**Task prompt**
Lines with the word "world" are the answer; copy each of them from the data below.

**Dataset section**
* * * * *
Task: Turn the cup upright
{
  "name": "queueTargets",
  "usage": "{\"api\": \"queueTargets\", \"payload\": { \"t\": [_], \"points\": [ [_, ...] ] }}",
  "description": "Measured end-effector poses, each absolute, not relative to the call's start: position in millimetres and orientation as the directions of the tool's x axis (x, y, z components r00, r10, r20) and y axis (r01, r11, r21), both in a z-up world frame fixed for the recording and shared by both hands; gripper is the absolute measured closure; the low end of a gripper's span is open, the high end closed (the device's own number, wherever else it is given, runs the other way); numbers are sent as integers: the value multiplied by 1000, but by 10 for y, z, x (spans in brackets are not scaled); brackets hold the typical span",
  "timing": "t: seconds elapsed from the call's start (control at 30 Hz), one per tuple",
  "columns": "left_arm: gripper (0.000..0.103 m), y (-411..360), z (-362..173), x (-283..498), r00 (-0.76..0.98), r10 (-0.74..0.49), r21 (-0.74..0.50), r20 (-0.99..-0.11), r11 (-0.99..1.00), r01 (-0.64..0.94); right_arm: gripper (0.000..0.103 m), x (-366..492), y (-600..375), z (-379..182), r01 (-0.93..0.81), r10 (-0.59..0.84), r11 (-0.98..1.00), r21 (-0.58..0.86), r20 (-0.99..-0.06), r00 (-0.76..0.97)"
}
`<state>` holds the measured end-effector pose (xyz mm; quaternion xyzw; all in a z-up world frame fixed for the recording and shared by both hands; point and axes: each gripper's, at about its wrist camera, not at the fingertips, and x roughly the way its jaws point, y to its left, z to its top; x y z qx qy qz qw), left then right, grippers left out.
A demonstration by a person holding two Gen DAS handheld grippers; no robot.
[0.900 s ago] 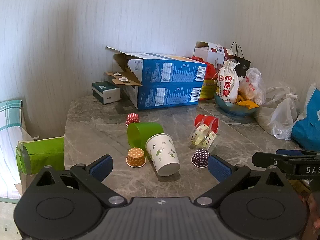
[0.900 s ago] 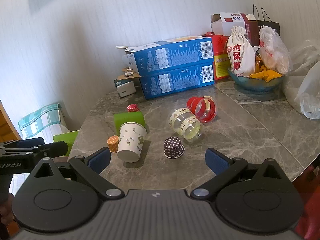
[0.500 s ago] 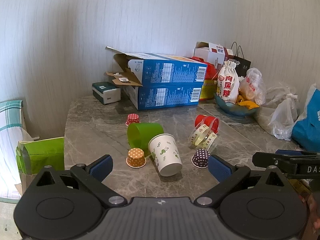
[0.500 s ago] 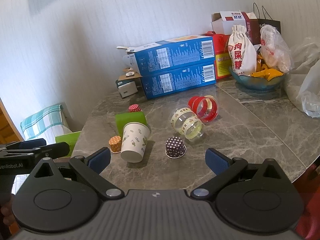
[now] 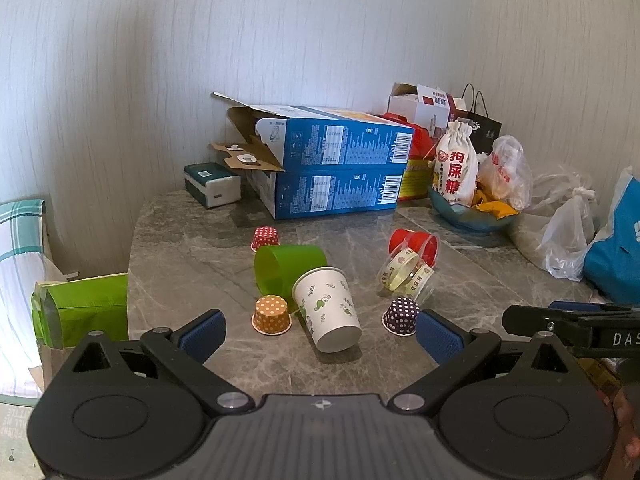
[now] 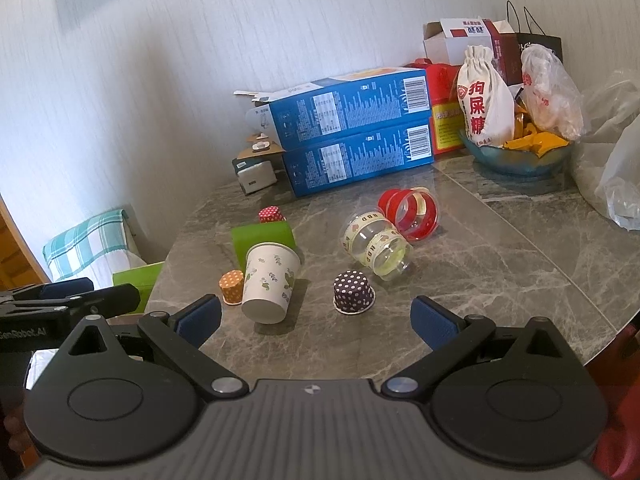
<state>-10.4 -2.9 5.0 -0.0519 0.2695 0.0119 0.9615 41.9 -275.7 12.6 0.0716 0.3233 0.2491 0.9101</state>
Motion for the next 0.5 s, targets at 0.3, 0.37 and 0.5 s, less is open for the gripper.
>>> {"api": "queueTargets", "payload": {
  "t": [0.3,0.37,0.5],
  "points": [
    [1,-24,43,-89,851,-8,-96,-524,994,-50,1,416,-2782,118,-407,505,863,300,-552,663],
    [1,-23,39,-87,851,-7,-96,-526,994,-51,1,417,-2782,119,-408,507,862,301,-552,663],
    [1,-9,38,-78,849,-8,-99,-528,994,-53,1,423,-2784,118,-408,506,862,301,-552,663]
  ]
}}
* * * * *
**Answer for the task**
  "description": "Measured end-effector poses, each absolute, not relative to the call's start: position in millimetres and orientation as the directions of the tool's x axis (x, y, z components r00, r10, r20) and y axis (r01, r11, r21), both in a z-up world frame fixed for the recording and shared by both hands; gripper is the absolute measured closure; the low end of a gripper's span is open, the high end closed (the device's own number, wherever else it is given, runs the other way); numbers are sent as integers: the value multiplied by 1000, but by 10 for y, z, x (spans in brackets are not scaled); brackets hold the typical span",
`<state>` holds the measured end-effector pose (xyz mm; quaternion xyzw; all in a z-up world frame fixed for the recording and shared by both hands; point and axes: each gripper's, at about its wrist camera, not at the fingertips, and x roughly the way its jaws point, y to its left, z to its top; x y z qx qy qz qw), left then right, grippers left out.

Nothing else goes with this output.